Last summer, Drew Harvey biked 3,300 miles alongside fellow University of San Diego alum Payton Dwight to raise awareness about an opioid-abuse crisis that has had a gripping effect nationwide. It claimed the life of fellow University of San Diego student Anthony Grasso in 2017 and Harvey’s hometown friend in Sag Harbor, Michael Semkus, who was just 28 when he fatally overdosed 2016.
Mr. Harvey and Mr. Dwight raised $6,700 during their cross-country trek, which ended July 7, 2018 at Sagg Main Beach in Sagaponack. Half of that money was donated to the Anthony Grasso Foundation. Mr. Harvey has used the balance to purchase equipment for an athletic work-out station he wants to dedicate to Mr. Semkus at Pierson Middle High School, where Mr. Semkus was a student, an elite athlete, soccer coach and substitute teacher.
Mr. Harvey said this week he is hopeful the Sag Harbor School Board of Education will approve the construction of the work-out station — consisting of a set of parallel bars, three pull-up bars and a natural rock donated by East Hampton Masonry, with a memorial plaque in memory of Mr. Semkus — at its next meeting.

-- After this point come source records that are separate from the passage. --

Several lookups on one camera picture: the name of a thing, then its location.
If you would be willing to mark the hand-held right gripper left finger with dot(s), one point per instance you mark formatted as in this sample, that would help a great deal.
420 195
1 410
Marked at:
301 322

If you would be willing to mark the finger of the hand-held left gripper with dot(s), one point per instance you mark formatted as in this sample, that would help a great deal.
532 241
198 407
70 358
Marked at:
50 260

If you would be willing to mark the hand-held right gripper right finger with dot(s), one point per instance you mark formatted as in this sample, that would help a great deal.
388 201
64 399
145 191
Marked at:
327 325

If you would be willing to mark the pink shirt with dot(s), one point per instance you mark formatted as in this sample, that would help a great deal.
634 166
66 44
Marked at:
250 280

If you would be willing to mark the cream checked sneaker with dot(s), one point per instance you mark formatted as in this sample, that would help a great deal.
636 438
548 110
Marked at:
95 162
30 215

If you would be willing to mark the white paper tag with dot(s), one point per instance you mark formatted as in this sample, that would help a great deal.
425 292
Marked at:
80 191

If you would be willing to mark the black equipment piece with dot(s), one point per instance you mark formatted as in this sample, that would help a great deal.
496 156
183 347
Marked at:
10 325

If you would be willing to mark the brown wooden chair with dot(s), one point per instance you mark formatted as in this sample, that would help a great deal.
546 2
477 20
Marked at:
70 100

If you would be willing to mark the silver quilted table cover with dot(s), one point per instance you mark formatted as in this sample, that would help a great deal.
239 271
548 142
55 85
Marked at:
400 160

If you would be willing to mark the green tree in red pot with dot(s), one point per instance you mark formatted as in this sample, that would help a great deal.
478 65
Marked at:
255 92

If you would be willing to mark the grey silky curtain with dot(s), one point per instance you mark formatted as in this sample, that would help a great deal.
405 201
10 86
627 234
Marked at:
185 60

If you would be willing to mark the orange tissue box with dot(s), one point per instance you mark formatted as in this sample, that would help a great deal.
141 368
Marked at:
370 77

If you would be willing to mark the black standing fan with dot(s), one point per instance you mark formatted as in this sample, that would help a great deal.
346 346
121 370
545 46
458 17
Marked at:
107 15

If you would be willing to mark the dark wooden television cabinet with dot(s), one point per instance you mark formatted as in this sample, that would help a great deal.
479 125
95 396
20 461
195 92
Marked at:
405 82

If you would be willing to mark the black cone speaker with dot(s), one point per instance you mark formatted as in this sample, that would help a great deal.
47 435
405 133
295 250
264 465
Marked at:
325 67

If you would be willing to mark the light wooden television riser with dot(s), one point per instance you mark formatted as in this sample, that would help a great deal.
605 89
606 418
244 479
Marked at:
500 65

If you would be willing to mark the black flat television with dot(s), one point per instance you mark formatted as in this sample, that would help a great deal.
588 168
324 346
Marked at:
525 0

Proposed for a handful of areas on Pierson property, including in the gravel area leading up to the middle school gym and cafeteria or between the outdoor basketball court and sidewalk next to the school’s soccer field, Mr. Harvey said this week the space would serve as a tribute to Mr. Semkus and a way to inspire students towards the pursuit of a lifestyle built around health.
On June 17, Mr. Harvey and Nicholas “Nico” McMahon, another Sag Harbor native, presented their plans at the close of a board of education meeting that was several hours long.
“Mike Semkus devoted his life to giving back to the local community from which he came, and was a man who tragically succumbed to the opioid epidemic that cripples Suffolk County and the United States alike,” Mr. Harvey told the board. “Tragedies like this cannot be swept under the rug. Rather, they must he brought into the light for each proceeding generation to learn from.”
“It is our hope that this memorial will not only inspire each proceeding generation towards leading a life of fitness, but to also encourage the youth of this community to pursue their ambitions,” Mr. Harvey said later in his presentation. “Likewise, it can be used as a teaching tool to highlight the very real dangers of addiction and drug abuse.”
“I think this is a wonderful idea and I think it would be very meaningful to the community,” said board member Susan Lamontagne at what was her last meeting as a member of the board. She suggested it could be used to connect the two district campuses.
Superintendent Katy Graves said she had sent the plan to the school’s architects. Assistant Plant Facilities Administrator Paul Wilken said the district would also need to explore whether or not it was considered a playground, and needed approval from the state.
On Wednesday, Mrs. Graves said the district architects confirmed the project would not need approval from the state but that it would need a specific kind of flooring that will need to be professionally engineered by the district — and cannot be done by volunteers.
“I think you can tell the board and the district are very supportive of this idea,” she said. “We just need to make sure it is designed with the safety of our children in mind.”
Mrs. Graves said she would present the board of education with a potential timeline and cost analysis of the project at its July 2 organizational meeting at 6:30 p.m. If approved, Mr. Harvey said he hopes the work-out station can be erected this summer or fall, with an opening reception for friends, family and the school community, including Mr. Semkus’s mother, Maria, who taught for 30 years in Sag Harbor and who has approved the wording etched on the memorial plaque.
“In Loving Memory of Michael David Semkus,” it reads, followed by a quote Mr. Harvey dug out of a high school yearbook — Mr. Semkus’ parting “Ambition” as a graduating senior: “To be a positive role model, have a loving family, and affect people the way I have been affected by the people I love. To be remembered.” — M.S.